Certa tarde de domingo, com a curiosidade de ver como estava esse pitoresco recanto da cidade, revisitei ao Jardim Glória, construído na década de 1950, e que cinquenta anos depois estava sendo abordado em livro por uma ex-moradora do lugar, a autora do livro em questão.

Visitei-o em companhia do pesquisador Humberto Fonseca, um flaneur que por motivações afetivas e literárias foi visitante do lugar por inúmeras vezes. Pudemos, a quatro olhos, mesmo que rapidamente, recortar a cidade de outrora, ouvir relatos, sentir como esse espaço que ainda desperta curiosidades está inserido, se integra ou se segrega, positiva ou negativamente, no urbano ao seu redor e na cidade em geral.
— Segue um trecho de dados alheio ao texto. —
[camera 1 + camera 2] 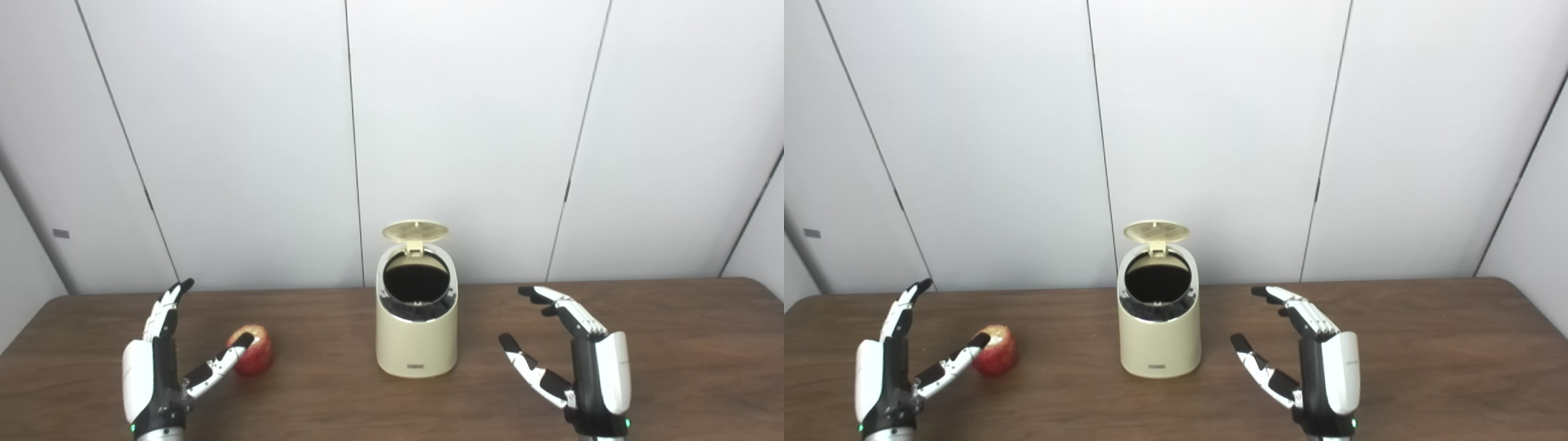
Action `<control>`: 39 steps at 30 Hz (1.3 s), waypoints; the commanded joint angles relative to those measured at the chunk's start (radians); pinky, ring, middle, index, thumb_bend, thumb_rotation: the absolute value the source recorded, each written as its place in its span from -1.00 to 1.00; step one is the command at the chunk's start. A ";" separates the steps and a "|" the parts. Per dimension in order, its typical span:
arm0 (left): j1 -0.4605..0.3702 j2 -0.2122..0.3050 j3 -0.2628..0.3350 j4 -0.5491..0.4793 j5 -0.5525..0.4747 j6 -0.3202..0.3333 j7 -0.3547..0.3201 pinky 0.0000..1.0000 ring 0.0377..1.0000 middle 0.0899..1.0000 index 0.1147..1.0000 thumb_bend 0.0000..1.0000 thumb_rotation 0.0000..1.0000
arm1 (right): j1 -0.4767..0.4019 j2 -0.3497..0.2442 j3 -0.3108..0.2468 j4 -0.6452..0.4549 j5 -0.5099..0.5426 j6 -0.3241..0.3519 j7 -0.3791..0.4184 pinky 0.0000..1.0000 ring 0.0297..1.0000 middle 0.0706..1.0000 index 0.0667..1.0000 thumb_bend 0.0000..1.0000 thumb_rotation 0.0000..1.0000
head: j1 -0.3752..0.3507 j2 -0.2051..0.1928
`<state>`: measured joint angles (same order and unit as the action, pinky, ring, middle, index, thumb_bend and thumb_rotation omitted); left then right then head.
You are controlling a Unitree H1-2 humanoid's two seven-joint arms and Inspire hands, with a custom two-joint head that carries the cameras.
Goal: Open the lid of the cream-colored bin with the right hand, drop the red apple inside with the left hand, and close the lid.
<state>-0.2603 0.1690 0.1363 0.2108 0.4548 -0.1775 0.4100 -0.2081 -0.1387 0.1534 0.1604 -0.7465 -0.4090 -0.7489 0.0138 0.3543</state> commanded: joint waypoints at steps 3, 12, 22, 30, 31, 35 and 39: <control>-0.060 0.014 -0.007 0.033 -0.023 0.061 -0.027 1.00 1.00 0.86 0.77 0.92 -0.19 | 0.091 0.006 0.011 0.087 0.000 -0.027 -0.009 0.14 0.32 0.32 0.30 -0.48 -0.50 | 0.024 0.000; -0.084 -0.005 -0.059 0.103 -0.021 0.126 -0.021 0.56 0.70 0.73 0.77 0.98 -0.11 | 0.101 -0.027 0.000 0.084 0.042 -0.046 0.026 0.13 0.32 0.34 0.28 -0.53 -0.80 | 0.104 0.001; -0.083 -0.029 -0.104 0.093 0.010 0.230 -0.016 0.48 0.74 0.83 0.88 1.00 0.01 | 0.096 -0.079 0.007 0.118 0.096 -0.060 0.032 0.09 0.30 0.34 0.29 -0.49 -1.00 | 0.203 0.008; -0.088 -0.043 -0.113 0.088 0.022 0.281 0.002 0.47 0.74 0.87 0.91 1.00 -0.03 | 0.096 -0.101 0.004 0.141 0.113 -0.057 0.028 0.10 0.30 0.35 0.33 -0.49 -1.00 | 0.237 0.011; -0.087 -0.043 -0.114 0.087 0.021 0.283 0.001 0.48 0.74 0.86 0.90 1.00 -0.05 | 0.097 -0.099 -0.001 0.141 0.109 -0.053 0.032 0.11 0.31 0.35 0.32 -0.49 -1.00 | 0.237 0.011; -0.081 -0.041 -0.123 0.076 0.016 0.293 -0.014 0.57 0.79 0.84 0.89 1.00 -0.08 | 0.102 -0.094 -0.012 0.134 0.109 -0.042 0.048 0.12 0.32 0.36 0.32 -0.50 -1.00 | 0.238 0.012; -0.076 -0.035 -0.138 0.081 0.023 0.284 -0.016 0.62 0.80 0.82 0.86 1.00 -0.12 | 0.105 -0.091 -0.019 0.129 0.111 -0.036 0.058 0.11 0.32 0.37 0.33 -0.50 -0.95 | 0.228 0.014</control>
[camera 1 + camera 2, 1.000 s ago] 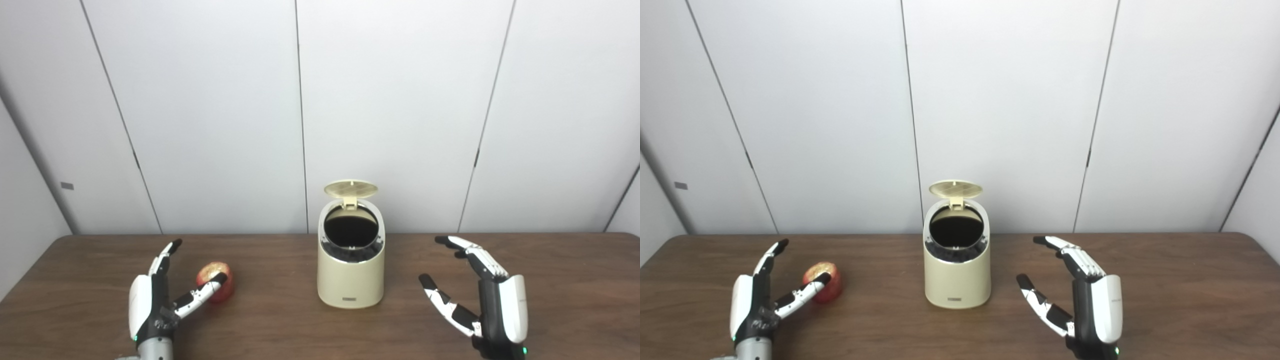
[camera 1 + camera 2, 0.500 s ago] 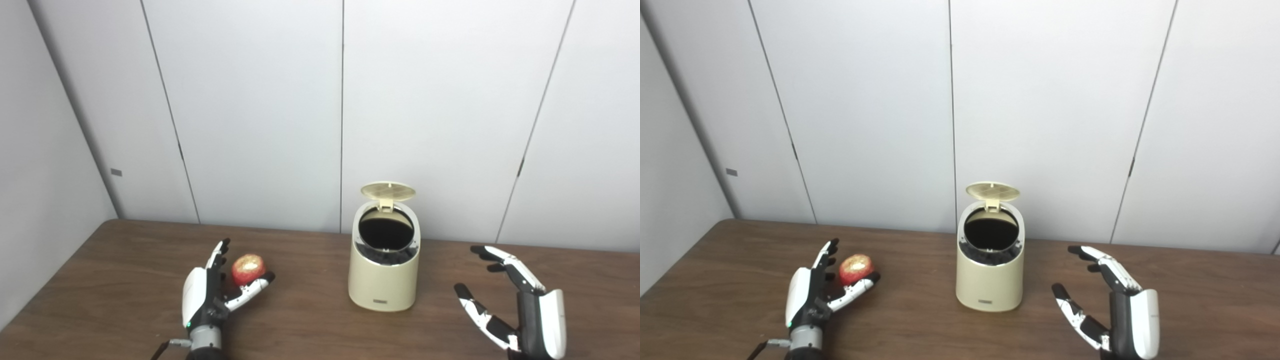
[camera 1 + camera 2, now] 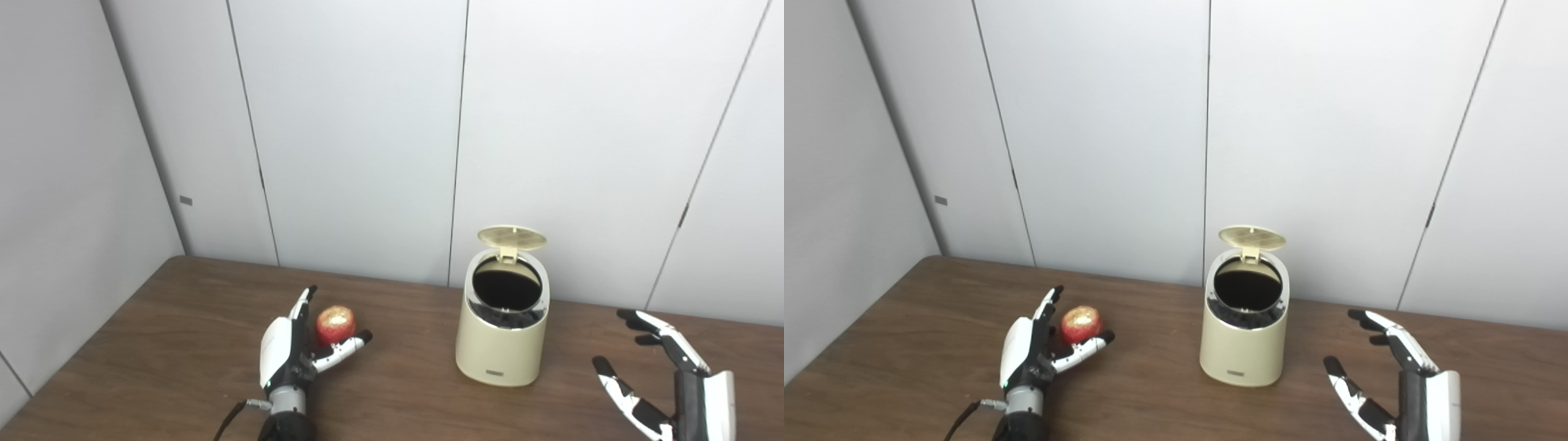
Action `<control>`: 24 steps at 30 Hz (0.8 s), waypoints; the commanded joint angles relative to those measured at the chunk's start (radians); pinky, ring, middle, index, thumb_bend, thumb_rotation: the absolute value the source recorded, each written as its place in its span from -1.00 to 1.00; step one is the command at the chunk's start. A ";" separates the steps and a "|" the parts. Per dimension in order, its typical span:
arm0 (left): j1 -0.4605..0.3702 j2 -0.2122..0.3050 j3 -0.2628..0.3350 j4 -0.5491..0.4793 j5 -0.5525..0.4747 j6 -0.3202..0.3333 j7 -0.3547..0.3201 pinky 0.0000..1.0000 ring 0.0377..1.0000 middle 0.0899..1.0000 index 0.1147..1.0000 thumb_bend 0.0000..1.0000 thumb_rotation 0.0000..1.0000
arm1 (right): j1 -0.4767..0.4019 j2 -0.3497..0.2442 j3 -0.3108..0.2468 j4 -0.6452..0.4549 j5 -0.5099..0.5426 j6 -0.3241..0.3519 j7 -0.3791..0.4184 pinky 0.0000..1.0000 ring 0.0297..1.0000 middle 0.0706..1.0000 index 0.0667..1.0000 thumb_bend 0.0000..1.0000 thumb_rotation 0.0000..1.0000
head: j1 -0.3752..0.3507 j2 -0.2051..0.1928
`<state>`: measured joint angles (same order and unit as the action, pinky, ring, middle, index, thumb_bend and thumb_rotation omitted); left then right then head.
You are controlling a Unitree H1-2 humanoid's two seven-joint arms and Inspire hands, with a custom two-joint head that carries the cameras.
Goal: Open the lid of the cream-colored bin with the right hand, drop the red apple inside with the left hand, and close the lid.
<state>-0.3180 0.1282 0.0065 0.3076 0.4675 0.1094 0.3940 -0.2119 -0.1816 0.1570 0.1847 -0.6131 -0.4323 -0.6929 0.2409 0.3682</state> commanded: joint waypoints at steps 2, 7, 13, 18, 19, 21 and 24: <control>-0.020 0.011 -0.017 -0.005 0.016 -0.011 0.003 0.61 0.77 0.77 0.81 1.00 -0.20 | 0.110 -0.046 -0.028 0.106 -0.023 -0.016 -0.001 0.10 0.32 0.37 0.33 -0.49 -0.99 | 0.000 0.000; -0.026 0.026 -0.038 0.017 0.045 -0.002 0.015 0.41 0.59 0.59 0.59 0.98 -0.55 | 0.117 -0.041 -0.037 0.090 -0.014 -0.011 0.013 0.02 0.26 0.34 0.32 -0.46 -1.00 | 0.000 0.003; -0.026 0.029 -0.048 0.011 0.057 0.036 -0.001 0.39 0.61 0.61 0.51 0.97 -0.58 | 0.116 -0.037 -0.044 0.088 -0.017 -0.010 0.019 0.06 0.28 0.35 0.31 -0.46 -1.00 | 0.000 0.003; -0.029 0.031 -0.053 0.028 0.065 0.020 0.030 0.18 0.34 0.33 0.36 0.84 -0.80 | 0.117 -0.036 -0.049 0.091 -0.009 -0.022 0.024 0.02 0.26 0.34 0.31 -0.45 -1.00 | -0.003 0.002; -0.029 0.028 -0.051 0.032 0.066 0.015 0.044 0.15 0.30 0.30 0.34 0.83 -0.83 | 0.118 -0.035 -0.050 0.089 -0.006 -0.021 0.027 0.01 0.25 0.34 0.31 -0.45 -1.00 | -0.002 0.003; -0.031 0.022 -0.045 0.040 0.065 0.002 0.072 0.01 0.14 0.14 0.15 0.73 -0.95 | 0.122 -0.031 -0.053 0.081 0.002 -0.013 0.035 0.00 0.24 0.33 0.32 -0.44 -1.00 | -0.004 0.005; -0.033 0.018 -0.041 0.069 0.076 -0.044 0.139 -0.07 0.00 -0.08 -0.09 0.22 -1.00 | 0.128 -0.029 -0.054 0.072 0.000 -0.009 0.041 0.05 0.27 0.33 0.31 -0.45 -1.00 | -0.005 0.006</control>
<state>-0.3360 0.1498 -0.0333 0.3669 0.5279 0.0827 0.5058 -0.2029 -0.1732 0.1249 0.1770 -0.5936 -0.4319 -0.6563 0.2347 0.3743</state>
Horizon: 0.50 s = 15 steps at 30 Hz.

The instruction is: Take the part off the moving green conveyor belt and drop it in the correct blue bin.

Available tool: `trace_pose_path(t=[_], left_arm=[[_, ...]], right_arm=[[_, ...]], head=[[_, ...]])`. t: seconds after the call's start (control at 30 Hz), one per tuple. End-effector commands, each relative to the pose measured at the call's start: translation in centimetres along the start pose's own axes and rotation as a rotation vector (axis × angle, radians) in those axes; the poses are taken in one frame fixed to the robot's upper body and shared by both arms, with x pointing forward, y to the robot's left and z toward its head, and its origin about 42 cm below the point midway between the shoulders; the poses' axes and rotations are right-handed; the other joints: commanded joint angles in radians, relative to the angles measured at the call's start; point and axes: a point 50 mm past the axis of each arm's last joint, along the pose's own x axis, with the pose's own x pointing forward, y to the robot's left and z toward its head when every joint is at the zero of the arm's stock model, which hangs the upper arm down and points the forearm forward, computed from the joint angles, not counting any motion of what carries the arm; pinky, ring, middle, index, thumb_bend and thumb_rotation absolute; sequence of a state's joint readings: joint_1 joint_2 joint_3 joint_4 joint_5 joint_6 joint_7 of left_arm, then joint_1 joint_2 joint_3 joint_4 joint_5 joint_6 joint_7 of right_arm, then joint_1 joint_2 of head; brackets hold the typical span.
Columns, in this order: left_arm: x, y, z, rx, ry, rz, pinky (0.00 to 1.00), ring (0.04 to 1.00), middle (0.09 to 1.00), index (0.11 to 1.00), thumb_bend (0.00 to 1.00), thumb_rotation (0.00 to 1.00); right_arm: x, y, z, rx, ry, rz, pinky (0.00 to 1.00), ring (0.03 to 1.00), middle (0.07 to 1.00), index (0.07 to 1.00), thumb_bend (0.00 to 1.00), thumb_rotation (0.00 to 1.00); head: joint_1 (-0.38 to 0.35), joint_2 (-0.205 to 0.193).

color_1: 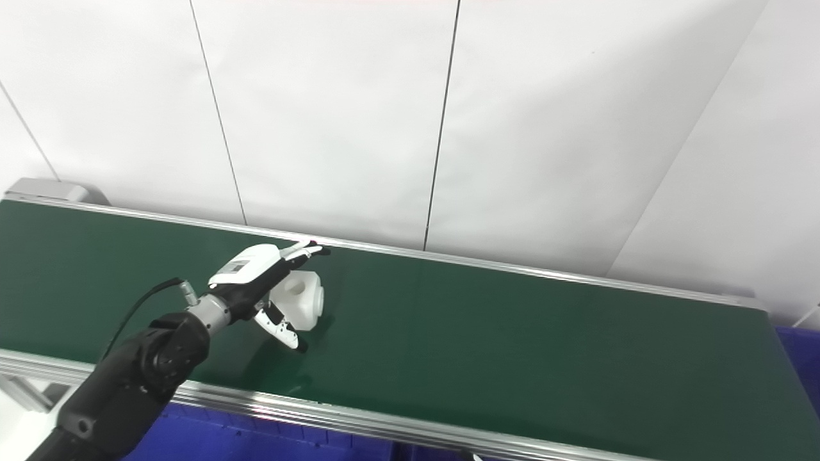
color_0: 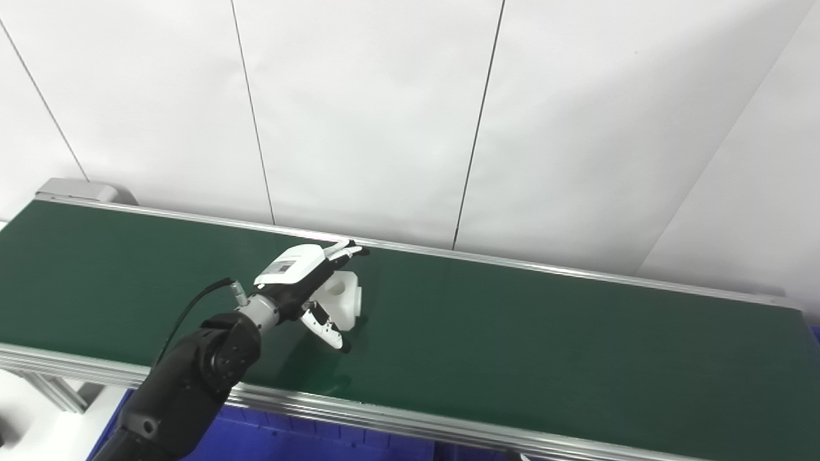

Pudemos também obter alguns portraits indicativos da evolução da cidade que têm se refletido no Bairro do Jaguaribe e observar as mudanças mais visíveis ali ocorridas; perscrutar rumos, conquistas e avanços e colher elementos comprovadores de que a despeito de sua indisfarçável afeição ao Bairro, a juventude que vivia no Jaguaribe, nos anos 50 e 60 do século passado, se preparou para um futuro fora dele.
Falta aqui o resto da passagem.